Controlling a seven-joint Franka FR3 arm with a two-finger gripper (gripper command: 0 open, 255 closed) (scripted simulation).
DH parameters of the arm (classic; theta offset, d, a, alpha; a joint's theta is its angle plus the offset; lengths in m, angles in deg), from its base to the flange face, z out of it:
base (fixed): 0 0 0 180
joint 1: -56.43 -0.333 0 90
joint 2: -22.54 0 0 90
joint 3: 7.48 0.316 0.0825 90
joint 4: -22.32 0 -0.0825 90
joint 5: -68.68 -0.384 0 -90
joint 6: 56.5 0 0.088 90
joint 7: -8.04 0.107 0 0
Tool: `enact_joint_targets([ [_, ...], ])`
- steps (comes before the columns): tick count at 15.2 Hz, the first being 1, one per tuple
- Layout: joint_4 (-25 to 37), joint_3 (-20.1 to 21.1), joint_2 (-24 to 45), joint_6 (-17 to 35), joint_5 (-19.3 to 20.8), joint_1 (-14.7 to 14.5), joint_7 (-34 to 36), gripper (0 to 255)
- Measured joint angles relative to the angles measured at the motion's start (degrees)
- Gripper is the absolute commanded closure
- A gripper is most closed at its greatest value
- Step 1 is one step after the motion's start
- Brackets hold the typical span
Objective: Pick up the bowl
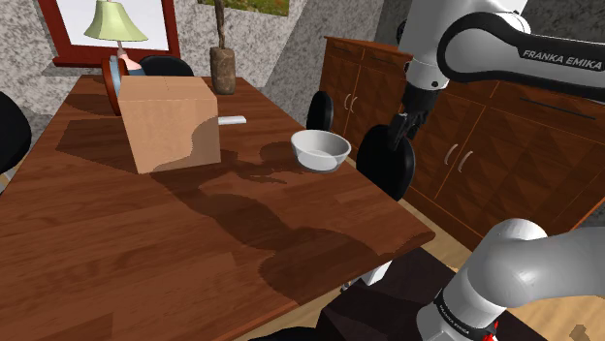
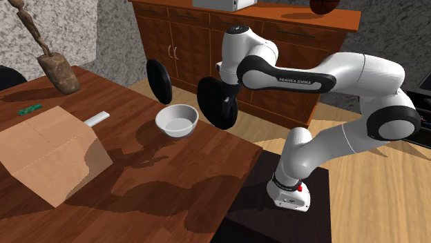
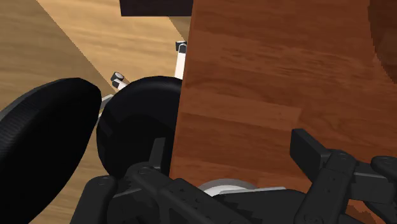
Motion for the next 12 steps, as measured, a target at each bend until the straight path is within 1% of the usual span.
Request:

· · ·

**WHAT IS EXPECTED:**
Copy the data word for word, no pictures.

**OUTPUT BELOW:**
Controlling a seven-joint Franka FR3 arm with a two-finger gripper (gripper command: 0 open, 255 closed) (scripted simulation).
DH parameters of the arm (classic; theta offset, d, a, alpha; a joint's theta is its angle plus the offset; lengths in m, angles in deg), from its base to the flange face, z out of it:
base (fixed): 0 0 0 180
joint 1: -56.43 -0.333 0 90
joint 2: -22.54 0 0 90
joint 3: 7.48 0.316 0.0825 90
joint 4: -22.32 0 -0.0825 90
joint 5: -68.68 -0.384 0 -90
joint 6: 56.5 0 0.088 90
joint 7: -8.04 0.107 0 0
Tool: `enact_joint_targets([ [_, ...], ])`
- steps (comes before the columns): tick count at 15.2 Hz, the first being 1, one per tuple
- Layout: joint_4 (-25 to 37), joint_3 (-20.1 to 21.1), joint_2 (-24 to 45), joint_6 (-17 to 35), joint_5 (-19.3 to 20.8), joint_1 (-14.7 to 14.5), joint_7 (-34 to 36), gripper (0 to 255)
- Measured joint angles relative to the angles measured at the motion's start (degrees)
- Gripper is the absolute commanded closure
- A gripper is most closed at its greatest value
- Step 1 is one step after the motion's start
- Brackets hold the typical span
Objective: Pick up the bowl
Motion for the next 12 steps, as measured, a target at each bend until the straight path is within 1% of the usual span.
Request:

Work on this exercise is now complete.